§ What you should do: Tell how many lines in the data below hold the string "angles"; give nothing but the number.

BEGIN

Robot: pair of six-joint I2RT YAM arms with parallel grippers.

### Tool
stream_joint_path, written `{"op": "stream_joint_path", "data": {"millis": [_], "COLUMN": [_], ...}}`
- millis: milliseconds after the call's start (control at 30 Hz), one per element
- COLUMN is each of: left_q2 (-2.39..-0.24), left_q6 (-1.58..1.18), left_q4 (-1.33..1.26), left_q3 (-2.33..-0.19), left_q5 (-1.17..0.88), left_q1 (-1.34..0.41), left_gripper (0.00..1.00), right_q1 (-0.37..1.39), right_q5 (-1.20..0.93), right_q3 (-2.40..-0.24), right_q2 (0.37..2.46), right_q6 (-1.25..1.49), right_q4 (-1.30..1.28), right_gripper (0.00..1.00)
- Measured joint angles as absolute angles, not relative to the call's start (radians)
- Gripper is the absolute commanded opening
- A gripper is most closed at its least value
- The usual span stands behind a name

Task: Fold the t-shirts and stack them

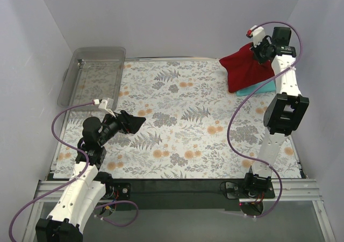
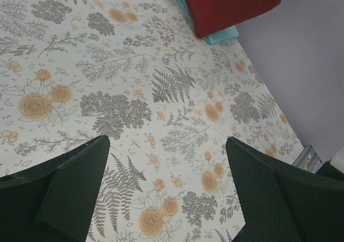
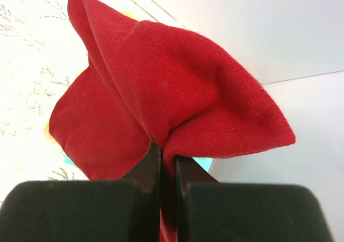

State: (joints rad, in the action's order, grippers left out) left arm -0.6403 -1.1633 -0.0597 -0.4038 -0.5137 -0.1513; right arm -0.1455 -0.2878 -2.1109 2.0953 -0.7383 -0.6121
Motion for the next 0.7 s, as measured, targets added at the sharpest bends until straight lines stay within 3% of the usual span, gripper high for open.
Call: {"op": "stream_joint_path", "data": {"millis": [700], "left_q2": [-0.667], "left_q6": [-1.160], "left_q4": [-0.060], "left_q3": [-0.404], "left_q5": [-0.514], "left_q1": [-0.152], "left_gripper": [0.83], "right_q1": [-0.175], "right_q5": [-0.252], "right_q3": [-2.132], "right_q2": [2.237], "right_q6": [-0.749], "right_q4": [-0.584], "right_gripper": [0.01]}}
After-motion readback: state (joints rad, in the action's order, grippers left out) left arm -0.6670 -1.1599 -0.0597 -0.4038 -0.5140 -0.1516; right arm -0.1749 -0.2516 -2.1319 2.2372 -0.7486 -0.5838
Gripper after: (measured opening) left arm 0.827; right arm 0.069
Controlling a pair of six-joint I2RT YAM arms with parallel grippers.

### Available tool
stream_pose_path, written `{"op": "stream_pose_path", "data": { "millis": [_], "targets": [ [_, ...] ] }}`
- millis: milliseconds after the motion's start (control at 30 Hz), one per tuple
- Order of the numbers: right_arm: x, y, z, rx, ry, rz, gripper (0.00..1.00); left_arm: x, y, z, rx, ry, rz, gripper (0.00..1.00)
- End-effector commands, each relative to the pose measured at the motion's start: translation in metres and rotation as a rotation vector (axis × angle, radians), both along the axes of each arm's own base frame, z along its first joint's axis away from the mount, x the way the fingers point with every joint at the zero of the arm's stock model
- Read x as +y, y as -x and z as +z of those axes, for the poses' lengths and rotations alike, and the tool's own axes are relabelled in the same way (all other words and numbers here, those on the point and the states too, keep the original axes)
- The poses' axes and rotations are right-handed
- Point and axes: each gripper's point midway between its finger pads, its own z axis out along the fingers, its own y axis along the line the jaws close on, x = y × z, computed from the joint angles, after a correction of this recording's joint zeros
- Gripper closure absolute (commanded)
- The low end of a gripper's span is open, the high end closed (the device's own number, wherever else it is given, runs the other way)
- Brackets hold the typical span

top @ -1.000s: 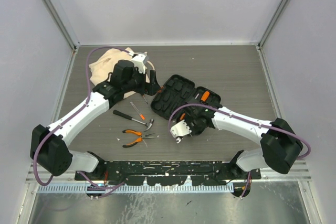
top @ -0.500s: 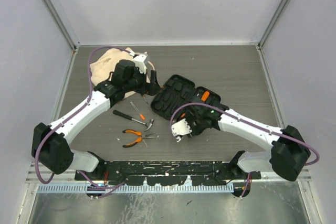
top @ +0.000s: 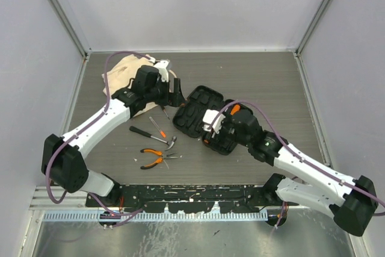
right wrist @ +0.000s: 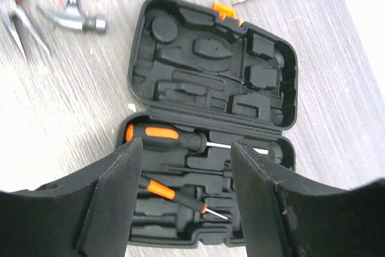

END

§ Answer to this exercise: 2